A recent University of Leeds study led by Sara González has measured the “community value” of traditional UK street markets, finding that “they are particularly important to low-income communities, older people, migrants and black and minority ethnic groups”.
It demonstrates how markets in Bury in Greater Manchester, Newcastle and London provide healthy and affordable food, a social space, and boost the local economy.
“They are a safe and welcoming space for people who could be struggling to heat their homes or cannot afford to meet their friends in a coffee store,” said González.
Yet they are under threat.
In 2021, the National Association of British Market Authorities reported a £200m loss over the pandemic for market operators, which received little government support.
With the majority of British markets run by cash-strapped local authorities, González warned that “the wide range of community benefits” that markets generate “are being overlooked as they [councils] prioritise a financial return”.
Ridley Road remains a refuge for multicultural, working-class London, in a borough that has gained a reputation for catering to the appetites of bougie young professionals.
Over the past decade, Hackney has had a rapid makeover.
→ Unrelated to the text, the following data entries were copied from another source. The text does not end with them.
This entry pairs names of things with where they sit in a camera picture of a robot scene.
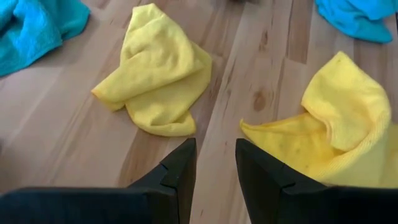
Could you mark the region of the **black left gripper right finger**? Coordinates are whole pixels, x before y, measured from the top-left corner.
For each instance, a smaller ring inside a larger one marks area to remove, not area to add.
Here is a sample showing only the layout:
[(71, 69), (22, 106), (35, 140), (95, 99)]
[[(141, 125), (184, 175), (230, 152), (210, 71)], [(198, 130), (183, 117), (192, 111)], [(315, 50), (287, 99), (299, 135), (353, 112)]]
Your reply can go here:
[(329, 187), (246, 139), (236, 165), (252, 224), (398, 224), (398, 189)]

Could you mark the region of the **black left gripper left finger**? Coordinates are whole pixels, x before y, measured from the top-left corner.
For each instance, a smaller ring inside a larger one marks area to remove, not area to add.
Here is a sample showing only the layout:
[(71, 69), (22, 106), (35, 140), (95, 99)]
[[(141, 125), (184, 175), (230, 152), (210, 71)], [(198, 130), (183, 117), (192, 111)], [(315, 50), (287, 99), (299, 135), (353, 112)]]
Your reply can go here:
[(26, 187), (0, 196), (0, 224), (189, 224), (197, 144), (186, 139), (123, 188)]

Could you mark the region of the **yellow microfiber towel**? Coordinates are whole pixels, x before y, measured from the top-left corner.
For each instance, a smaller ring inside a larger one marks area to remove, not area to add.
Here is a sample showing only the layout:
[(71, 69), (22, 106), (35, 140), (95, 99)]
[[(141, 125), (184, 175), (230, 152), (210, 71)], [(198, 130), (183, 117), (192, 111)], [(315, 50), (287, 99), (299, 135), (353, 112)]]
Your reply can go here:
[(211, 80), (212, 59), (154, 3), (134, 7), (120, 64), (92, 89), (110, 110), (159, 136), (196, 131), (190, 107)]
[(303, 114), (241, 123), (256, 146), (331, 185), (398, 188), (398, 124), (385, 90), (338, 52), (304, 91)]

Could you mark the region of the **blue microfiber towel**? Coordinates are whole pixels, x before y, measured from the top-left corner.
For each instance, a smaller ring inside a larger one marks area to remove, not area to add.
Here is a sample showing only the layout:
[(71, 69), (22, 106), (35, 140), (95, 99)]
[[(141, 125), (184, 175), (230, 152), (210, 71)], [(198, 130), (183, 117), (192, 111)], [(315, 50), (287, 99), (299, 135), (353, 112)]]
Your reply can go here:
[(315, 0), (319, 15), (340, 32), (370, 42), (393, 40), (384, 19), (398, 12), (398, 0)]

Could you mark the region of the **teal microfiber towel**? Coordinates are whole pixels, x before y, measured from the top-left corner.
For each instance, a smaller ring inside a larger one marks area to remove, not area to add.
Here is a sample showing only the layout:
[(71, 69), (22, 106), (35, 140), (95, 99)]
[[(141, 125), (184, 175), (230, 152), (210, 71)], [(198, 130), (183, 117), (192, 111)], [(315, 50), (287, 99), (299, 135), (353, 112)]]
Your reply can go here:
[(0, 77), (79, 35), (89, 16), (80, 0), (0, 0)]
London’s most deprived borough and England’s sixth most-deprived local authority in 2010 is now home to cafés selling £4 flat whites and house prices that have risen 108 per cent.
This mega regeneration was accelerated by the 2012 Olympic Games in nearby Stratford and the reopening of the East London Line. With traders peddling fruit and veg – “any two bowls for £1.50” – the market feels out of sync with Hackney’s shiny new future.
Designs to “regenerate” the market are part of Hackney Council’s “Dalston Plan”. A £1m investment will provide new-look gazebos, card machines, public wi-fi and newly planted trees.
This should be welcome news, given the crisis elsewhere in the sector. Across the UK, traditional markets like this one have been under threat or disappearing. Casualties include Newcastle’s Green Market in 2007, Glasgow’s Paddy’s Market in 2009, Manchester’s Newton Heath Market in 2010, Sheffield’s Castle Market in 2013 and London’s Dagenham Sunday Market in 2020.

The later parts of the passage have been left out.